Awareness is the first step
An awareness of the context is an important first step, but our current and future female leaders need to understand the tangible ways they can affect their careers before leadership equality is realized. Sandberg stresses the importance of mentorship in her interview, and reminds readers that a mentor/mentee dynamic is neither clinical nor contractual, but successful mentorships revolve around building a relationship. A good mentorship takes time and develops like any good relationship, with respect, care for one another and shared goals and beliefs. Gallup, in a 2014 study that looked at what factors of an individual’s college experience had the biggest affect on their future engagement and success at work, found that for students who had, “…a professor who cared about them as a person, made them excited about learning, and encouraged them to pursue their dreams, their odds of being engaged at work more than doubled.”
If finding a mentor is a positive and important part of developing female leaders, how can women who aspire to leadership develop these important relationships? Sandberg believes that, “We need to explicitly encourage men to sponsor women,” and goes on to say that, “…mentorship is all about being alone with a person and talking one-on-one, and we need to encourage that.” While her analysis is insightful, Sandberg only touches on half of the mentorship equation. We cannot expect our CEOs and board chairmen and women to keep their eyes constantly peeled, forever surveying their employees trying to pick out tomorrow’s leaders. Barring any kind of Good Will Hunting scenario, where one comes upon a mentor essentially by happenstance – most mentors are sought out by people looking for guidance. To effectively engineer a system and culture where female leaders are encouraged to realize their potential and seize their due share of the C-suite, professionals with the capacity and appropriate background to become mentors need to be hyperaware of how powerful their mentorship can be, and aspirational women need to focus some of their energy on identifying and reaching out to potential mentors.

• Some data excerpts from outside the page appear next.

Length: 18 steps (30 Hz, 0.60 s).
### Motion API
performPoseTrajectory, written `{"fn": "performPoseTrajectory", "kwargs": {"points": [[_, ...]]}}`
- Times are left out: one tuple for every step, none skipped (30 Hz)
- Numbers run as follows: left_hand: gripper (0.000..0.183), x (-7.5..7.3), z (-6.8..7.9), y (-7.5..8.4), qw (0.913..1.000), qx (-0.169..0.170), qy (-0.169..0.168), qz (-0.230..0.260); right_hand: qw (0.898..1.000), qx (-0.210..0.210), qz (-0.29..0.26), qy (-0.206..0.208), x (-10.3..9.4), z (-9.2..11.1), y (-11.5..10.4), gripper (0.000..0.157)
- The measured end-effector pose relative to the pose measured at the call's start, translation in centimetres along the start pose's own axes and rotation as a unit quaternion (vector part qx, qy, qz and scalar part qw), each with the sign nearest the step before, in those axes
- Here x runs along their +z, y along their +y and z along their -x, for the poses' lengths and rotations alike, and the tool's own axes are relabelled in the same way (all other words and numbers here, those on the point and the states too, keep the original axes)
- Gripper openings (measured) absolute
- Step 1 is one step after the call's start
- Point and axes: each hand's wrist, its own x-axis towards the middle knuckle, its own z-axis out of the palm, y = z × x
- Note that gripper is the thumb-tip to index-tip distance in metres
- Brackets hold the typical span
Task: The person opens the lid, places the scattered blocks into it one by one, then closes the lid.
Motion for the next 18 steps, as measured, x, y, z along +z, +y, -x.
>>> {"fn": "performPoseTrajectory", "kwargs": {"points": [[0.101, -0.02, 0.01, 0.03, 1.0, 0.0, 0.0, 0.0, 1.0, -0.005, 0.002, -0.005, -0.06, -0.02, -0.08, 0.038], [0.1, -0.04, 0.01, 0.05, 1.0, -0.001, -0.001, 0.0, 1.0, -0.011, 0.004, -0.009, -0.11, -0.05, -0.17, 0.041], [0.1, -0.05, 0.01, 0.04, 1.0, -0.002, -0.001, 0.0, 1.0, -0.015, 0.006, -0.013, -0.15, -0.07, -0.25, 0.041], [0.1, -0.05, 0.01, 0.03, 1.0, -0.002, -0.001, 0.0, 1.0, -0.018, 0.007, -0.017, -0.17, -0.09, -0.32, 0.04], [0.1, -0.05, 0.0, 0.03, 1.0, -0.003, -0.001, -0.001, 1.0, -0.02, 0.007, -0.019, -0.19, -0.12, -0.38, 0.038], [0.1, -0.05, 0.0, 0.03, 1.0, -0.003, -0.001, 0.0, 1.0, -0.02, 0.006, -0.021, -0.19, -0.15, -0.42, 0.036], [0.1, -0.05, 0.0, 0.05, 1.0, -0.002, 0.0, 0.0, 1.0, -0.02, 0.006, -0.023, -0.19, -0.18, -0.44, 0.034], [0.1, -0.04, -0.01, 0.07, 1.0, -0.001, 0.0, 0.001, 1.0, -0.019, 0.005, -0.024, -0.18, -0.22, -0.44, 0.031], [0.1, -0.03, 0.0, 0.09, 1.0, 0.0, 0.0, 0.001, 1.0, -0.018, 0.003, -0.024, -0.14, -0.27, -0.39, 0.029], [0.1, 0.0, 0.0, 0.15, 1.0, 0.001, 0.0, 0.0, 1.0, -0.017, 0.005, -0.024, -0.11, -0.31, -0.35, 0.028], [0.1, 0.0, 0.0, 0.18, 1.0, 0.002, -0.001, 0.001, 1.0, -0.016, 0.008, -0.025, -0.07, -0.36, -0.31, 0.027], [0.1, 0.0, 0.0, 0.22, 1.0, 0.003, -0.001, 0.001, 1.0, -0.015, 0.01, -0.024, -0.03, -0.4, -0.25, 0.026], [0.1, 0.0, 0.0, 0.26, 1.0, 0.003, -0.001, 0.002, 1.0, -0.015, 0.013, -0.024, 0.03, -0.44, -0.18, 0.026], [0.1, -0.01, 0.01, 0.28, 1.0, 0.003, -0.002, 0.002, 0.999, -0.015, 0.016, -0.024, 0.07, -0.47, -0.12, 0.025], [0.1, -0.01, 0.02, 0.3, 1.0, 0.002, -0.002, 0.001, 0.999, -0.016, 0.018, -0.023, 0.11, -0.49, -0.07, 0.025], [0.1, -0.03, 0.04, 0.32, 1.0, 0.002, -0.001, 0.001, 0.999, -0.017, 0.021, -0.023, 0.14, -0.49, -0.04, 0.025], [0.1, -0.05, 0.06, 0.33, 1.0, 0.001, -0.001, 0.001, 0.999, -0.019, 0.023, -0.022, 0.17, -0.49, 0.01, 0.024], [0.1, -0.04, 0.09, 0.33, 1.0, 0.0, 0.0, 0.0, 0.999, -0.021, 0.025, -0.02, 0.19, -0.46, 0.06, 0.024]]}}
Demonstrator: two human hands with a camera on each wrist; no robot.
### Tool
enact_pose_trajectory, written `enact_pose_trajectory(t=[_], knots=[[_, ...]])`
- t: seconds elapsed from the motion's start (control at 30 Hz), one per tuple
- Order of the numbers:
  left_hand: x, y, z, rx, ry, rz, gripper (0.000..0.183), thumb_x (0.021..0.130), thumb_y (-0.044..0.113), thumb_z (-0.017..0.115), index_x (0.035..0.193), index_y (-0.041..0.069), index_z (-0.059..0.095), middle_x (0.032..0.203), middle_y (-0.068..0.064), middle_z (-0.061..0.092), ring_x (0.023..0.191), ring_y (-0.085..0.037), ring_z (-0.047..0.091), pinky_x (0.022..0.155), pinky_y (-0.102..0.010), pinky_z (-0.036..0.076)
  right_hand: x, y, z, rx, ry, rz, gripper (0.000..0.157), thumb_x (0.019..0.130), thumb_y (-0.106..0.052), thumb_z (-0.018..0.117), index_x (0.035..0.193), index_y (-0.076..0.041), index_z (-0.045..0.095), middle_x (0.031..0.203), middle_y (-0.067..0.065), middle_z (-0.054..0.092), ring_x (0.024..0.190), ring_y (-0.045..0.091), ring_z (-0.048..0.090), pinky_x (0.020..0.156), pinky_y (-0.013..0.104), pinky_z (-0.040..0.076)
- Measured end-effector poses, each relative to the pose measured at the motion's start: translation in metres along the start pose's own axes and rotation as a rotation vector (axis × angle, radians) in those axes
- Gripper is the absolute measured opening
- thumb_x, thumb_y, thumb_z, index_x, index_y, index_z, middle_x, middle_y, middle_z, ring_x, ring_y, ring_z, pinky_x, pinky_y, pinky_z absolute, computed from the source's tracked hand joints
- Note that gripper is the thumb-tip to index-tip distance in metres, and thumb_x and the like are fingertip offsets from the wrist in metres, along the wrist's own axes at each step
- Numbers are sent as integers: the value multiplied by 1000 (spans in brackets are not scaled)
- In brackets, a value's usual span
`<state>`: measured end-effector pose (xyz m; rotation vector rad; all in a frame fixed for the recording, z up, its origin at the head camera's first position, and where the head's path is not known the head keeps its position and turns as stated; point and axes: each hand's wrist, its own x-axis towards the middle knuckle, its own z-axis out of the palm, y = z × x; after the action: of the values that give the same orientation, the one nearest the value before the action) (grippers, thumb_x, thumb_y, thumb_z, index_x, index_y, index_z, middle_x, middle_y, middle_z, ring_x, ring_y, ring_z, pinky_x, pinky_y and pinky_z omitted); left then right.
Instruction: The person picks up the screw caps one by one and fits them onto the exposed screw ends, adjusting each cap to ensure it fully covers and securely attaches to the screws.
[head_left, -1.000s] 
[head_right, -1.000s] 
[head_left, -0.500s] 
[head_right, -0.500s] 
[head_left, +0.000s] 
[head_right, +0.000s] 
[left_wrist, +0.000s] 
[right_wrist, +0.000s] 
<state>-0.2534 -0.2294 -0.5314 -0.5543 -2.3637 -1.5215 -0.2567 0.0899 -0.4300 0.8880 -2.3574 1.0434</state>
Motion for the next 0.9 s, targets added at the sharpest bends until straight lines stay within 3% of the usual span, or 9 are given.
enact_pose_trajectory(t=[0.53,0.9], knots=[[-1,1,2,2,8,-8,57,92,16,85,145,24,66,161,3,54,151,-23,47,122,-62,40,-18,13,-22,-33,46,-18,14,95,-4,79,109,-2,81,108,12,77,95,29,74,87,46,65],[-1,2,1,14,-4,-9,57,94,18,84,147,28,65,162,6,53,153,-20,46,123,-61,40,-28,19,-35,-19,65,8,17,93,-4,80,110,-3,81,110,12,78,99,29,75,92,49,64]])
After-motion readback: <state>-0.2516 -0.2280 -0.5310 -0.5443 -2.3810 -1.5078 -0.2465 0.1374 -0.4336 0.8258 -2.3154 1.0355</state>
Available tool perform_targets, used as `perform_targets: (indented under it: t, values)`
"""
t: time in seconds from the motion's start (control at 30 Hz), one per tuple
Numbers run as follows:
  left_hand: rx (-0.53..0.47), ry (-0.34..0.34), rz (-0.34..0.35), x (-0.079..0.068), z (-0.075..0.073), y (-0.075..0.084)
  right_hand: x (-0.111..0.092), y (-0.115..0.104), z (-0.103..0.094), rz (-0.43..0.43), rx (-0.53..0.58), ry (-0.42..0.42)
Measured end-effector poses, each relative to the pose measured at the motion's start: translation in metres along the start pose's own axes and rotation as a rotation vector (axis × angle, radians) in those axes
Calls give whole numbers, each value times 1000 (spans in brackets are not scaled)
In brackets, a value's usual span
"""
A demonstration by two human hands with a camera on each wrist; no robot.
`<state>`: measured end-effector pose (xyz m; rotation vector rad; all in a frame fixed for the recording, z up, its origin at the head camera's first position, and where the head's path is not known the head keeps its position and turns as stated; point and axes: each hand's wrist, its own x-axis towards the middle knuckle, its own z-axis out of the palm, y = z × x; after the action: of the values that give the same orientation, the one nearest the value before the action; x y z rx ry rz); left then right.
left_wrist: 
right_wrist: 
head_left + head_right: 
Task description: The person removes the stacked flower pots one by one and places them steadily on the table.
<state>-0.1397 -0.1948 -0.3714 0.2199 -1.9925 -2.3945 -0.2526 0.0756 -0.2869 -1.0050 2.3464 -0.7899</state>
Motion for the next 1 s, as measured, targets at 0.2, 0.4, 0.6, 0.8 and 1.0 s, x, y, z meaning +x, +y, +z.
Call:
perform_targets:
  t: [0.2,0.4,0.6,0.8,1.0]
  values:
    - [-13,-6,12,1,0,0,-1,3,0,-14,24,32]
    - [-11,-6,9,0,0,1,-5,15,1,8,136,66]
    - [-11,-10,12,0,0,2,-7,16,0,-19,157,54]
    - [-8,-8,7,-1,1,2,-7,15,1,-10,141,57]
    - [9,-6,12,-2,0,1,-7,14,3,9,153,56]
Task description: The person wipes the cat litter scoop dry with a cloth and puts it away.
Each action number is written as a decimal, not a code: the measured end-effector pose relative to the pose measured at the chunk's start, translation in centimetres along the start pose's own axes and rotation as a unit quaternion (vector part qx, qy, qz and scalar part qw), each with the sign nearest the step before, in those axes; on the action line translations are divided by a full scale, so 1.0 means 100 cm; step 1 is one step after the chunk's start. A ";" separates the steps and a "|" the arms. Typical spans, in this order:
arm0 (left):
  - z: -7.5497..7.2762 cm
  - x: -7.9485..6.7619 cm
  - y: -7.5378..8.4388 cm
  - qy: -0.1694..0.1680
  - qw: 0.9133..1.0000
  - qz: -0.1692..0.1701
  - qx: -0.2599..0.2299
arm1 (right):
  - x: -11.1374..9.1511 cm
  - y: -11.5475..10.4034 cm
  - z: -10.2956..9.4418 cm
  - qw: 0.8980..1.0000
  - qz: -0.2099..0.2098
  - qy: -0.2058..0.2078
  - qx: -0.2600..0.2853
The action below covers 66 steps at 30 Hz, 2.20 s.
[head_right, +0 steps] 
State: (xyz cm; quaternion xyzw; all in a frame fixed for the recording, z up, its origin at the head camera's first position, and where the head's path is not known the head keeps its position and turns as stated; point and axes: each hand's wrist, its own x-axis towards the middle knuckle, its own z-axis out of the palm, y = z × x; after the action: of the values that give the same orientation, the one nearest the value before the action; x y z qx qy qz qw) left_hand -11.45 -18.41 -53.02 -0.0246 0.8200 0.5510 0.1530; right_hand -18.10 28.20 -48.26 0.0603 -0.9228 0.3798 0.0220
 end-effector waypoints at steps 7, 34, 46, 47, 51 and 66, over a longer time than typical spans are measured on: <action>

Changing the terminology we use to describe the ascent of an employee to a leader is an important step, but any evolution of vocabulary is useless if it is not married to a parallel action. The women who take over the corner offices in the future will have been cultivated and groomed, not shuttled along a pipeline. They will have enjoyed fruitful relationships with mentors, both male and female, and most will have found those mentors by identifying their goals and reaching out to leaders they admire and whose guidance they seek.